Couchbase Connection Pooling

Hi Team,

I am currently trying to understand how connection pooling works in Couchbase (CB).

Firstly, if I have a cluster of four nodes, should I include all four IPs in the connection string?
Secondly, if I have a cluster with four nodes and I provide all four IPs in the connection string, is there a possibility that this will result in the creation of more connections due to multiple IPs being specified?

I would appreciate any assistance, as I have not found sufficient documentation regarding Couchbase connections. The only information, I could locate pertains to defining IPs in the connection string.

Thanks,
Debasis

Yes. Specify all. If you only specify a subset of the nodes and all the nodes in the subset are down, the SDK will have nothing to connect to. Couchbase cannot connect to nodes it doesn’t know about, right?

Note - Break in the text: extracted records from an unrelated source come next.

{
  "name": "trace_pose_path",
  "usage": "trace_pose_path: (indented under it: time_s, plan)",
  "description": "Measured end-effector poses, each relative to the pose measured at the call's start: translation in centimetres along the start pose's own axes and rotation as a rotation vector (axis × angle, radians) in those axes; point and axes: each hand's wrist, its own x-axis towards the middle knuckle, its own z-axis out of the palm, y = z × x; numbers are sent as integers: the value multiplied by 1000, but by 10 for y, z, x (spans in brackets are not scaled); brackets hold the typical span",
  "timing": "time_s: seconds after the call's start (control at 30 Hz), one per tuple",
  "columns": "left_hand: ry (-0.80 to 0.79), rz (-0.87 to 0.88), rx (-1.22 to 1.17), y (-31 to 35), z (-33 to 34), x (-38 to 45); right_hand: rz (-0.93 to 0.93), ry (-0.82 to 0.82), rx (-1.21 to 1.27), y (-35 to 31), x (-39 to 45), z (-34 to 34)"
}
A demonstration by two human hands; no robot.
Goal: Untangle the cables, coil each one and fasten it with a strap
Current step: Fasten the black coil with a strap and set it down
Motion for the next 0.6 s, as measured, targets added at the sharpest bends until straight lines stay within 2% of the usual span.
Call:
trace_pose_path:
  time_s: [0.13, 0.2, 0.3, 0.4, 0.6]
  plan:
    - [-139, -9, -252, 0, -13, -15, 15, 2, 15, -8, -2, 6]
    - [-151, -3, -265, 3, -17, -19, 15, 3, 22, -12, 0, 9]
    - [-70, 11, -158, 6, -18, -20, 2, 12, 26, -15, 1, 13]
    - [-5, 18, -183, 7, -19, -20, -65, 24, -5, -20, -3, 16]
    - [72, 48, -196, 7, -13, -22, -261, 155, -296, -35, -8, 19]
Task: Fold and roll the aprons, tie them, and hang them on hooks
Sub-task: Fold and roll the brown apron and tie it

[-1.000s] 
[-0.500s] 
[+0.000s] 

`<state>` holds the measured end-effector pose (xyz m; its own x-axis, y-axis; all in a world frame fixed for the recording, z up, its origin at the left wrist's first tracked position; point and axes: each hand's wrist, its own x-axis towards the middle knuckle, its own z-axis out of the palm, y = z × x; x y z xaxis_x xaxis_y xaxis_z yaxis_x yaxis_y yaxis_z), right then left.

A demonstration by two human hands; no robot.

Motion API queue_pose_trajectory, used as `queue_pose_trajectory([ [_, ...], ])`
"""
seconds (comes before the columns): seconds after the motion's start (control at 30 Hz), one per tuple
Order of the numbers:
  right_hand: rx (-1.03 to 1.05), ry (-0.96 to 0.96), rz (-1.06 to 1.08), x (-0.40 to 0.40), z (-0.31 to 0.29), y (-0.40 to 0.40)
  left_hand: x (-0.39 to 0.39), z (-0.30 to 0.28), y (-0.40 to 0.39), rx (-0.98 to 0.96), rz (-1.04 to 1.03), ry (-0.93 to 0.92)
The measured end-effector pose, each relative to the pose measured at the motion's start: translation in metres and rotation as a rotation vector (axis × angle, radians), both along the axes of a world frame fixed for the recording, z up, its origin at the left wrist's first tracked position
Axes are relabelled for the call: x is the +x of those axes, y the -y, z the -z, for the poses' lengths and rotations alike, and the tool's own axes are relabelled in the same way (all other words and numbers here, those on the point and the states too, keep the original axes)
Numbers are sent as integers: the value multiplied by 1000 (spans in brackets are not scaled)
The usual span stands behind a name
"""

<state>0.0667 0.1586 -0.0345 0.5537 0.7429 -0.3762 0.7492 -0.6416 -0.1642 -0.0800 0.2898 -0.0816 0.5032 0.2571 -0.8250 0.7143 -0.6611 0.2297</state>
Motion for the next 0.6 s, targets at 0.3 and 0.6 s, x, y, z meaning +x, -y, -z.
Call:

Couchbase uses the connection string to get the cluster configuration from the cluster. From the cluster configuration, it decides what connections to make - including getting cluster configurations after the initial bootstrap. So additional hosts in the connection string does not result in extra connections after the initial bootstrap.

There are plenty of technical details in the rfcs GitHub - couchbaselabs/sdk-rfcs: SDK RFCs

The rfc for bootstrapping is sdk-rfcs/rfc/0048-sdk3-bootstrapping.md at master · couchbaselabs/sdk-rfcs · GitHub

Thanks @mreiche for explanation. Do not you think it will be an overhead for the development team whenever a node is added or removed from the cluster?
Each time this happens, they need to update the connection string in the application code.

One more thing that suppose I add a new node in cluster as part of scaling activity but forget to update in connection string in application code i:e it can not be take the incoming user connection?

Thanks,
Debasis

Thanks

It’s not absolutely necessary to have all the data nodes in the connection string, it just makes the deployment more robust.

To avoid updating the connection string, you can do the same thing that Capella does. Use the (abbreviated) name of a DNS SRV entry in the connection string, and then maintain the DNS SRV entry. The DNS SRV entry name must begin with _couchbases._tcp (for non-ssl _couchbase._tcp) for instance _couchbases._tcp.myname.mycompany.com and then specify myname.mycompany.com in the connection string (i.e. do not include the _couchbases._tcp. part in the connection string, the SDKs and SDK Doctor will add it) . Specify only the data nodes in the SRV entry. Use SDK Doctor to test. It tells you what DNS lookups it us doing. There is an option to do the DNS SRV lookup, but you don’t need to specify it - it is enabled by default.

If a node is added to the cluster, but not added to the connection string, the SDK will still use it for kv, query etc. Because it will be in the cluster config that is retrieved from another node during the initial bootstrapping. It can even be used for getting the cluster configuration after the initial bootstrapping. It just won’t use it for the initial bootstrapping.